=== Begin Enclosure ===

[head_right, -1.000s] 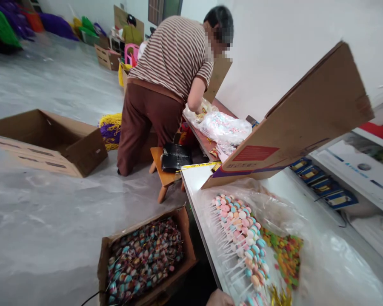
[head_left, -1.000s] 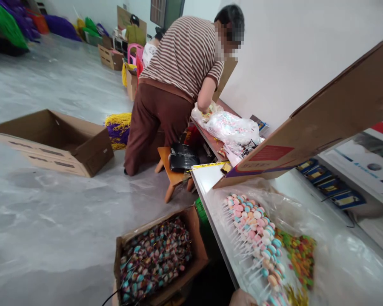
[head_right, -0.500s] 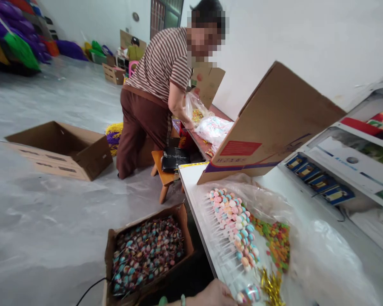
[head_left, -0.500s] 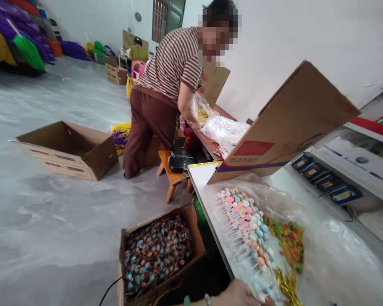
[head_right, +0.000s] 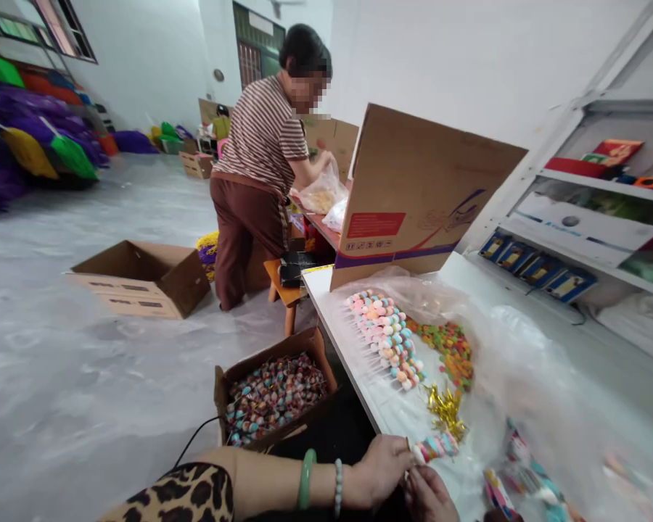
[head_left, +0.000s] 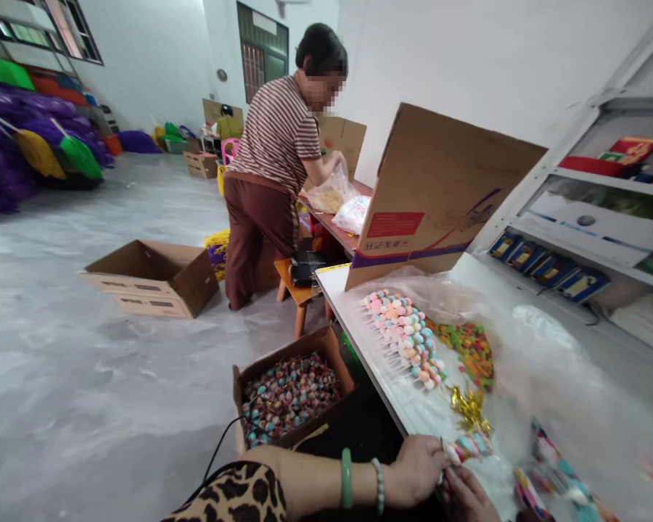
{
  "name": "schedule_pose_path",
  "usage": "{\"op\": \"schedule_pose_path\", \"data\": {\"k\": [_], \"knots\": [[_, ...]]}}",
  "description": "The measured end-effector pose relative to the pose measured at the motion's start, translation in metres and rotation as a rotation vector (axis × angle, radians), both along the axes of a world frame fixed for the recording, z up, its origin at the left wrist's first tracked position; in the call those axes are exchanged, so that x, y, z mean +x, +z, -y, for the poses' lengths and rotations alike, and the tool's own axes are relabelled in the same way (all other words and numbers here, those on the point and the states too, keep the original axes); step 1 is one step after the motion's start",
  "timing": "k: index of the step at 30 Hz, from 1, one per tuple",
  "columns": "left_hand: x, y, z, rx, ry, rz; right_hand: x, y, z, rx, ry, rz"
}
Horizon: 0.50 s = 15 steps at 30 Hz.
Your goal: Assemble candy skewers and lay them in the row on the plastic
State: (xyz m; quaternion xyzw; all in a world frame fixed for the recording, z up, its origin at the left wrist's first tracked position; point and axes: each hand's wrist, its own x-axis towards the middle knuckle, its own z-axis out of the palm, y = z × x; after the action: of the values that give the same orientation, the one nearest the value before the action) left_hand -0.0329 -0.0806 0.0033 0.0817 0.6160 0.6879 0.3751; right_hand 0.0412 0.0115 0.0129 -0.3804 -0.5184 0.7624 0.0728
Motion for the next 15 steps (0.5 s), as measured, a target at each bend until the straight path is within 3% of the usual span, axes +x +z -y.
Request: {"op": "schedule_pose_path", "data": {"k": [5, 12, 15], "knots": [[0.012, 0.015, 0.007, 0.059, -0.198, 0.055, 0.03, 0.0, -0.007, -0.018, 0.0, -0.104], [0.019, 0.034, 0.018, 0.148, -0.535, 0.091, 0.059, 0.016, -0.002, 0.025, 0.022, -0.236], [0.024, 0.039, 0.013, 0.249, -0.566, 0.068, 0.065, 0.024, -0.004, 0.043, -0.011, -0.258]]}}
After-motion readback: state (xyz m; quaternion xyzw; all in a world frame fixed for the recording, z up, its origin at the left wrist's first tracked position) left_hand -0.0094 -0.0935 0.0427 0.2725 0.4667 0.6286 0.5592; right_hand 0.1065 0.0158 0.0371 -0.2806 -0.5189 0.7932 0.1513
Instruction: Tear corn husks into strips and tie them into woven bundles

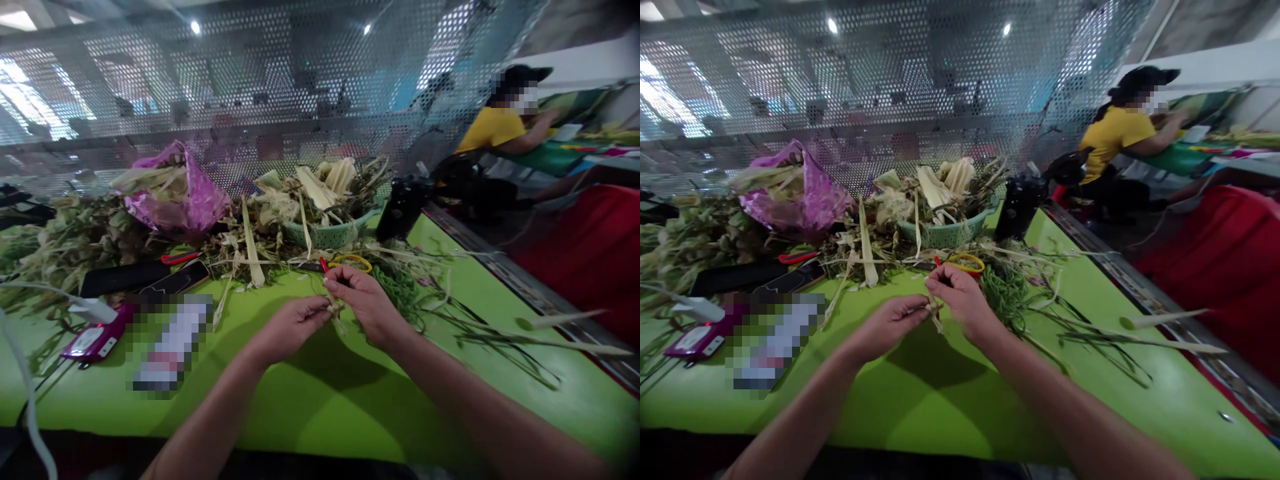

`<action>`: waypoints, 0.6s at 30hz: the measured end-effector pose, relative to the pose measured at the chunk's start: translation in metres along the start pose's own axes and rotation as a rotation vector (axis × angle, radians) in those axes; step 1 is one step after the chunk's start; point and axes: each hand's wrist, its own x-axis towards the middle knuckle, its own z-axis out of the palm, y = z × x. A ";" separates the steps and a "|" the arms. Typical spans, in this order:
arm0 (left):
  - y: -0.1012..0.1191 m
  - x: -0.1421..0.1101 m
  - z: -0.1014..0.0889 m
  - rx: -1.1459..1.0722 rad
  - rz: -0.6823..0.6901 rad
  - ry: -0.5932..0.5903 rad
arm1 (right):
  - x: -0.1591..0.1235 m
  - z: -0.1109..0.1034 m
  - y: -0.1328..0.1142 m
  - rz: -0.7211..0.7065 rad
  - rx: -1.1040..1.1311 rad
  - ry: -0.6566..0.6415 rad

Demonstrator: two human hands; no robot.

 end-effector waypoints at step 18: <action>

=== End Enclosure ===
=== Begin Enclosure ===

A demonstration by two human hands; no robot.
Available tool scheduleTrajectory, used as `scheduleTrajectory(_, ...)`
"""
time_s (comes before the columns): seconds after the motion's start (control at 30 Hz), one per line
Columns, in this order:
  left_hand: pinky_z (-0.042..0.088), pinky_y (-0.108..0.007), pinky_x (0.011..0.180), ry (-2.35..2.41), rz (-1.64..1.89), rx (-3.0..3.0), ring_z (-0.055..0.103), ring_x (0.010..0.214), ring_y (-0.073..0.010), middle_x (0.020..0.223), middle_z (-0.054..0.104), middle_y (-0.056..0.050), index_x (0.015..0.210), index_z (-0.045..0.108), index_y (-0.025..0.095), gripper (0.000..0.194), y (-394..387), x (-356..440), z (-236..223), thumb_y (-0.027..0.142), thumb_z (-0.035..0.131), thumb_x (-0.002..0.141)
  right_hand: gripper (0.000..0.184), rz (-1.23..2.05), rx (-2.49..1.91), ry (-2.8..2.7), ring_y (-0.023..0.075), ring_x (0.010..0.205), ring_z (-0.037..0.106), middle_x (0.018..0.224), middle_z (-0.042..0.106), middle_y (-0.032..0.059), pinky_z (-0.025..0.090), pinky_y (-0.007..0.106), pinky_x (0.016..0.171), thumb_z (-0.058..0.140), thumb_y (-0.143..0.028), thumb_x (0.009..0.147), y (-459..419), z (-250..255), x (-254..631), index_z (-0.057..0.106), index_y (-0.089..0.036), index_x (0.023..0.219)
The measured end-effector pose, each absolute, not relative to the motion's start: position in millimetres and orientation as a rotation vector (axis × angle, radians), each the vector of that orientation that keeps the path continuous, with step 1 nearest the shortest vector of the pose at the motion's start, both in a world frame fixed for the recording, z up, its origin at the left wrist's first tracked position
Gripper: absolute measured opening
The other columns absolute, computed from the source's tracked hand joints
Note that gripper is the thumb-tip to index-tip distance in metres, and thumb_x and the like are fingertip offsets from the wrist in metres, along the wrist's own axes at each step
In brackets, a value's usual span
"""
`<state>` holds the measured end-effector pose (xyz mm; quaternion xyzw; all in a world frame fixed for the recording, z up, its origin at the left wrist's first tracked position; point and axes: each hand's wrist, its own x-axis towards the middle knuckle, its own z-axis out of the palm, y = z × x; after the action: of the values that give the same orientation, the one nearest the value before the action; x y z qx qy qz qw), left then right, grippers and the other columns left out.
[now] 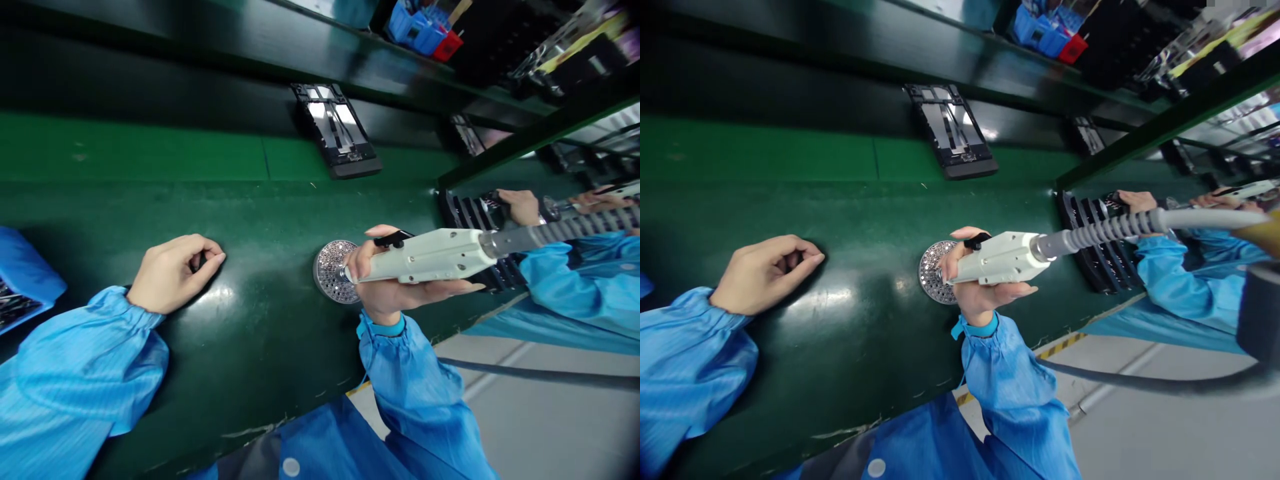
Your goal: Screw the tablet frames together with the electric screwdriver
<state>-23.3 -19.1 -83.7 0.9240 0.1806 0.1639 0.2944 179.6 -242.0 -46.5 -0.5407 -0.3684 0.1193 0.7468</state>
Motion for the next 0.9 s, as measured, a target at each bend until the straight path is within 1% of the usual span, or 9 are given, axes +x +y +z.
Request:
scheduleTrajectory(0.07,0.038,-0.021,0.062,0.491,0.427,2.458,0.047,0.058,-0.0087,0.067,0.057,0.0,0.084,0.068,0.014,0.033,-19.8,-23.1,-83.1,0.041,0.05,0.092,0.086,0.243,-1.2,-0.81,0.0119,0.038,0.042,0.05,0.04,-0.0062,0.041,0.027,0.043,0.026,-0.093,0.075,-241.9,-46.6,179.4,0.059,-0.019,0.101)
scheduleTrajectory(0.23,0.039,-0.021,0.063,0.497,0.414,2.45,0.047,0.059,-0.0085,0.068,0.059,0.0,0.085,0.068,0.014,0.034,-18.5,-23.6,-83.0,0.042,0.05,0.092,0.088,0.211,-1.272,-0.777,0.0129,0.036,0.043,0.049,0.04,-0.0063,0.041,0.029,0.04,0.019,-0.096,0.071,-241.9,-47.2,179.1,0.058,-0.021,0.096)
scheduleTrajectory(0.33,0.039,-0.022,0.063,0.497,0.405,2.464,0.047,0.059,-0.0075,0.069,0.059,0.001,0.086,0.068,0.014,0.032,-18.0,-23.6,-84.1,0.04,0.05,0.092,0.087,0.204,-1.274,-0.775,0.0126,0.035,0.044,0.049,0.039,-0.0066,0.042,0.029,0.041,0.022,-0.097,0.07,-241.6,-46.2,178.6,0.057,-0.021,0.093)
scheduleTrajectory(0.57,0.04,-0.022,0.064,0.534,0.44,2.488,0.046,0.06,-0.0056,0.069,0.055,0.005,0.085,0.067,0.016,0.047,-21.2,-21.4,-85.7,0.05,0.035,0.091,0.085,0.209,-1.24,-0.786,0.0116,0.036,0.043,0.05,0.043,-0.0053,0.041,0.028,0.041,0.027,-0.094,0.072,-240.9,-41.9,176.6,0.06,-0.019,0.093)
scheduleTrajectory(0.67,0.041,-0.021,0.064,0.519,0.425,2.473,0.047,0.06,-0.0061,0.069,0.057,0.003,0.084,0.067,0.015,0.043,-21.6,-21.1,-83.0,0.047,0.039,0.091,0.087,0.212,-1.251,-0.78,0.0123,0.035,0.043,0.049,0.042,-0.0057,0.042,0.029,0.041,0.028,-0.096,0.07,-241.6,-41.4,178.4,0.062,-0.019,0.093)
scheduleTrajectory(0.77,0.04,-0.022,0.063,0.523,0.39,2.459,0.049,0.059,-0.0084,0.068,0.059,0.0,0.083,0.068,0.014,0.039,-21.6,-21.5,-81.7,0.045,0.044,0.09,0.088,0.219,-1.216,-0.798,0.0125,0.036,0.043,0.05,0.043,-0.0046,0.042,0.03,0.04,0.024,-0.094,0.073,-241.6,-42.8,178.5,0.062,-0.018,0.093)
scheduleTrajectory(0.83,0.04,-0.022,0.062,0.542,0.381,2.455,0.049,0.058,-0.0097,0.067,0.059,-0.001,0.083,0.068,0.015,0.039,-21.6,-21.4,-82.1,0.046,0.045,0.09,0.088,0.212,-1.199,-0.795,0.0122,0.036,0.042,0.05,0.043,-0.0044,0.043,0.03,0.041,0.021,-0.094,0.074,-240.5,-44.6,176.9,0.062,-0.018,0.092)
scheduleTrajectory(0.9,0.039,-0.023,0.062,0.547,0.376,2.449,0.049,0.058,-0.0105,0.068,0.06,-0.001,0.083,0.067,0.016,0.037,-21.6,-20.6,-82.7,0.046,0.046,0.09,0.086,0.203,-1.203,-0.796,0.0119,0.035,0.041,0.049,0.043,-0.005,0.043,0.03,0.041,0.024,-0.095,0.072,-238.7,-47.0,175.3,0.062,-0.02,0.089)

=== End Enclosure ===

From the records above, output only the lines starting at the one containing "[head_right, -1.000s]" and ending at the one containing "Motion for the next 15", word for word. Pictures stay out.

[TASK RESPONSE]:
[head_right, -1.000s] 
[head_left, -1.000s] 
[head_right, -0.500s] 
[head_left, -0.500s] 
[head_right, +0.000s] 
[head_left, +0.000s] 
{
  "name": "schedule_pose_path",
  "usage": "{\"op\": \"schedule_pose_path\", \"data\": {\"k\": [_], \"knots\": [[_, ...]]}}",
  "description": "The measured end-effector pose relative to the pose measured at the motion's start, translation in metres and rotation as a rotation vector (axis × angle, radians), both along the axes of a world frame fixed for the recording, z up, its origin at the left wrist's first tracked position; in the call those axes are exchanged, so that x, y, z mean +x, +z, -y, for the poses' lengths and rotations alike, and the tool's own axes are relabelled in the same way (all other words and numbers here, those on the point and the states too, keep the original axes); step 1 is one step after the motion's start",
  "timing": "k: index of the step at 30 Hz, from 1, one per tuple",
  "columns": "left_hand: x, y, z, rx, ry, rz; right_hand: x, y, z, rx, ry, rz"
}
Horizon: 0.50 s = 15 steps at 30 Hz.
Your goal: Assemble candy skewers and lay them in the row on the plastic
State: (xyz m; quaternion xyzw; all in a world frame fixed for the recording, z up, its origin at the left wrist's first tracked position; point and axes: each hand's wrist, its own x-axis towards the middle knuckle, its own z-axis out of the palm, y = z × x; after the action: of the values that give the same orientation, the one nearest the value before the action) left_hand -0.0329 -0.0806 0.0033 0.0817 0.6160 0.6879 0.3751; right_hand 0.0412 0.0115 0.0129 -0.3804 -0.5184 0.7624 0.0728
Motion for the next 15 steps (0.5 s), as measured, a target at each bend until the straight path is within 3% of the usual span, axes +x +z -y.

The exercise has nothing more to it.